Talks are underway to establish a multinational force in Gaza after Israel uproots Hamas, two senators confirmed Wednesday, the clearest sign yet that the U.S. and its partners are seriously weighing deploying foreign troops to the enclave.

Sens. Chris Van Hollen (D-Md.) and Richard Blumenthal (D-Conn.) told POLITICO that there’s early, closed-door diplomacy over establishing a peacekeeping force in Gaza, though it was not likely to include American troops.

“There are ongoing conversations regarding the possible composition of an international force,” Van Hollen said, refusing to go into specific detail. “They are very preliminary and fragile.”

“I do think it’d be important to have some kind of multinational force in Gaza as a transition to whatever comes next,” he continued.

Hamas, the militant group that killed 1,4000 people in Israel on Oct. 7, has ruled Gaza for more than 15 years. Israel launched a retaliatory military operation after the attack to end Hamas’ rule, including a massive bombing campaign, ground invasion and siege that has killed more than 8,000 people.

The National Security Council did not immediately respond to a request for comment.

Bloomberg News first reported that the United States and Israel were in discussions about establishing a peacekeeping force to maintain order in the enclave. In a statement to Bloomberg, NSC spokesperson Adrienne Watson denied that “sending U.S. troops” to be part of the coalition was under discussion.

Blumenthal said the congressional delegation that he traveled with to Israel last month discussed the possibility of having Saudi Arabian troops in the force. He noted, however, that he hadn’t heard of U.S. troops heading to Gaza as part of the deliberations.

“There certainly has been discussion with the Saudi about their being part of some international peacekeeping force if only to provide resources, and, longer term, supporting Palestinian leadership and a separate state, obviously. Reconstruction of Gaza will require a vast amount of resources, which the Saudis potentially could help provide,” he said.

“I’m not sure how active the conversation is about U.S. troops,” Blumenthal continued. “I would think that maybe an international force could be mustered without U.S. troops.”

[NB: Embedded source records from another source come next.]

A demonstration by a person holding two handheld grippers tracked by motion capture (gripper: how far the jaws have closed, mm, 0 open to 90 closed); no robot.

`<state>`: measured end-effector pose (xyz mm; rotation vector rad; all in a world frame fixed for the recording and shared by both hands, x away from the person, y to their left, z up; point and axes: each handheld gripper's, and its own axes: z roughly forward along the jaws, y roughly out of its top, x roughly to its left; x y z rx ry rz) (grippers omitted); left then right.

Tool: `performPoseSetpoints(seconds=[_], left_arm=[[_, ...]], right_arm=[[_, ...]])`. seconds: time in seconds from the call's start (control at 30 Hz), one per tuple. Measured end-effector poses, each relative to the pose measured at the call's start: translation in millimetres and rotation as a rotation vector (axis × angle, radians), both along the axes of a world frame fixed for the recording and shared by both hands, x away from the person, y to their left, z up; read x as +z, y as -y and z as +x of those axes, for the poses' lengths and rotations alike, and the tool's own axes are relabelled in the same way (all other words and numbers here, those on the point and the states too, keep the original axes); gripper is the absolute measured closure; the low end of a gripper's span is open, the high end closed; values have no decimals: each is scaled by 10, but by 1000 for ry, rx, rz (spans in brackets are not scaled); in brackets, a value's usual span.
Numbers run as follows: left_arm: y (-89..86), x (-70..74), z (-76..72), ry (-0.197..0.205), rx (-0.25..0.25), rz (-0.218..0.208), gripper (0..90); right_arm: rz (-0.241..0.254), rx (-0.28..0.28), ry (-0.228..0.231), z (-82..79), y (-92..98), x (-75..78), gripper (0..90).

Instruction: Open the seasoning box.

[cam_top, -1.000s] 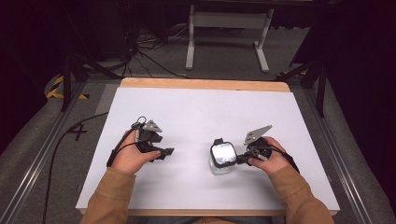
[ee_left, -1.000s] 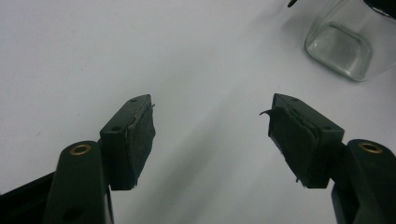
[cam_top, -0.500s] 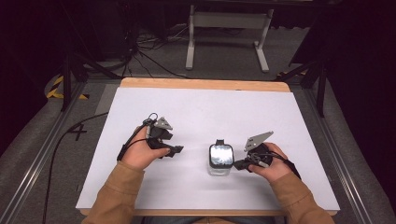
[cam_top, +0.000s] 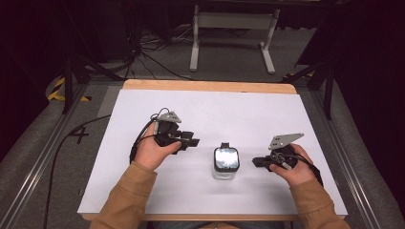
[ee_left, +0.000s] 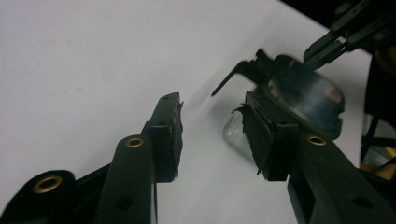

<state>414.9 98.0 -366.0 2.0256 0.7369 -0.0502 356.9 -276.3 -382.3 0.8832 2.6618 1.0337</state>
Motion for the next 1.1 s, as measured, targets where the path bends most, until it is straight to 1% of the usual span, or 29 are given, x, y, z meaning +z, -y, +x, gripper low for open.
performPoseSetpoints(seconds=[0.07,0.1,0.13,0.17,0.2,0.23,0.27,0.3,0.33,0.37,0.4,0.47,0.5,0.53,0.57,0.63,0.67,0.7,0.73,0.77,0.8,0.83,0.9,0.93,0.97,1.0,1.07,1.1], left_arm=[[31,10,-6,0,-10,1,578],[49,19,-4,24,-23,4,582],[78,35,-12,49,-23,-3,586],[78,35,-12,49,-23,-3,590],[103,52,-11,75,-34,-12,598],[154,87,-21,110,-44,-27,612],[195,111,-24,126,-54,-38,618],[215,123,-23,135,-60,-39,625],[251,124,-19,142,-66,-55,633],[251,124,-19,142,-66,-55,633],[315,124,-7,150,-78,-58,633],[357,117,6,147,-87,-55,644],[385,103,13,141,-90,-67,653],[413,95,29,145,-97,-70,665],[437,93,42,140,-104,-72,684],[507,76,72,118,-115,-100,710],[539,66,89,110,-124,-106,734],[539,66,89,110,-124,-106,750],[605,43,121,102,-135,-106,762],[605,43,121,102,-135,-106,770],[637,26,135,93,-141,-105,770],[703,-13,162,87,-153,-94,767],[761,-57,179,84,-154,-84,763],[773,-65,183,80,-154,-67,763],[773,-65,183,80,-154,-67,766],[816,-100,203,77,-158,-55,778],[841,-127,217,61,-167,-64,798],[841,-127,217,61,-167,-64,806]], right_arm=[[1,-11,4,-9,31,-10,868],[2,-18,1,-16,38,-11,867],[6,-22,3,-26,42,-8,866],[6,-22,3,-26,42,-8,866],[11,-26,5,-55,45,-3,864],[11,-28,9,-63,48,-6,864],[11,-30,10,-70,52,-11,863],[15,-35,9,-81,57,-25,864],[16,-37,3,-89,62,-35,864],[13,-41,4,-95,67,-55,863],[10,-48,-2,-104,72,-77,861],[9,-54,-2,-108,75,-99,860],[9,-54,-2,-110,73,-106,860],[10,-56,-4,-116,69,-112,861],[12,-58,-3,-123,66,-119,860],[15,-59,-4,-135,65,-134,860],[15,-61,-7,-147,68,-146,860],[15,-61,-7,-147,68,-146,860],[13,-66,-13,-173,76,-162,860],[12,-64,-8,-180,85,-170,859],[12,-64,-8,-180,85,-170,859],[14,-69,-11,-202,105,-180,858],[12,-77,-15,-218,119,-185,859],[13,-78,-11,-226,128,-186,859],[13,-81,-15,-236,130,-186,859],[11,-80,-13,-245,134,-190,859],[11,-84,-18,-260,139,-195,858],[11,-84,-18,-260,139,-195,858]])
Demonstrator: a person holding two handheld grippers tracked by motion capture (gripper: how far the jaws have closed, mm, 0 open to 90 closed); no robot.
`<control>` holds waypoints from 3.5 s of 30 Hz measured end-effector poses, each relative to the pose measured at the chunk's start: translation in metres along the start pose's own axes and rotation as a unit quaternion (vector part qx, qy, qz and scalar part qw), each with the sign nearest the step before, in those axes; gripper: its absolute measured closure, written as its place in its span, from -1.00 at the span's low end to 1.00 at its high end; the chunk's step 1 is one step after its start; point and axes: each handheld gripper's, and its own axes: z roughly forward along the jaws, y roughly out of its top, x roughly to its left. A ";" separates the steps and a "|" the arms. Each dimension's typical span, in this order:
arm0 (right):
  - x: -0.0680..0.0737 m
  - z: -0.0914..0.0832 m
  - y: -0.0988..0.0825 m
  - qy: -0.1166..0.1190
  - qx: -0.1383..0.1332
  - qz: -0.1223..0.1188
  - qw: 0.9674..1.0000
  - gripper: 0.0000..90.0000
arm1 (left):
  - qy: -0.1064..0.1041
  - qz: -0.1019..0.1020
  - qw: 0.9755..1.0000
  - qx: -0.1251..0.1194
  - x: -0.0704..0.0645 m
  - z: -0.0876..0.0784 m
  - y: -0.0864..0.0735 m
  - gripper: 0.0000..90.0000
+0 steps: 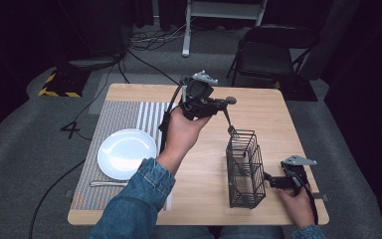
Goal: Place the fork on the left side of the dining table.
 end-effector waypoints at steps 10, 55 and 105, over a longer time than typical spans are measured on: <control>0.000 0.000 0.000 0.000 0.000 0.000 1.000 -0.81 | 0.026 -0.012 0.999 -0.022 0.020 -0.035 -0.002 0.91; 0.000 0.000 0.000 -0.005 -0.002 0.004 1.000 -0.79 | 0.186 -0.129 0.974 -0.022 0.178 -0.117 -0.080 0.91; 0.000 0.000 0.000 -0.006 -0.002 0.005 1.000 -0.78 | 0.189 -0.206 0.960 0.032 0.225 -0.074 -0.123 0.88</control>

Senate Foreign Relations Committee Chair Ben Cardin (D-Md.), who traveled to the Middle East with Blumenthal, said lawmakers discussed with Israeli officials how aid and security would be administered in Gaza after the war. He said he favored the idea of a multinational force, but said sensitivities in the region to U.S. troops would prevent them from being a major part of any such force.

“It’s got to be credible, it’s got to provide security, and it has to involve the surrounding states that believe in a two-state solution,” Cardin said.
 
I can't believe for a moment that there would be any GOP support for a single US soldier as part of said Gaza peacekeeping force, especially in an election year.  If the Bonesaw Boys in Riyadh want to handle it, well, we've certainly provided enough weapons to the House of Saud for a force, but all of this seems...pretty damn grim, even for the pragmatism of Senate Dems.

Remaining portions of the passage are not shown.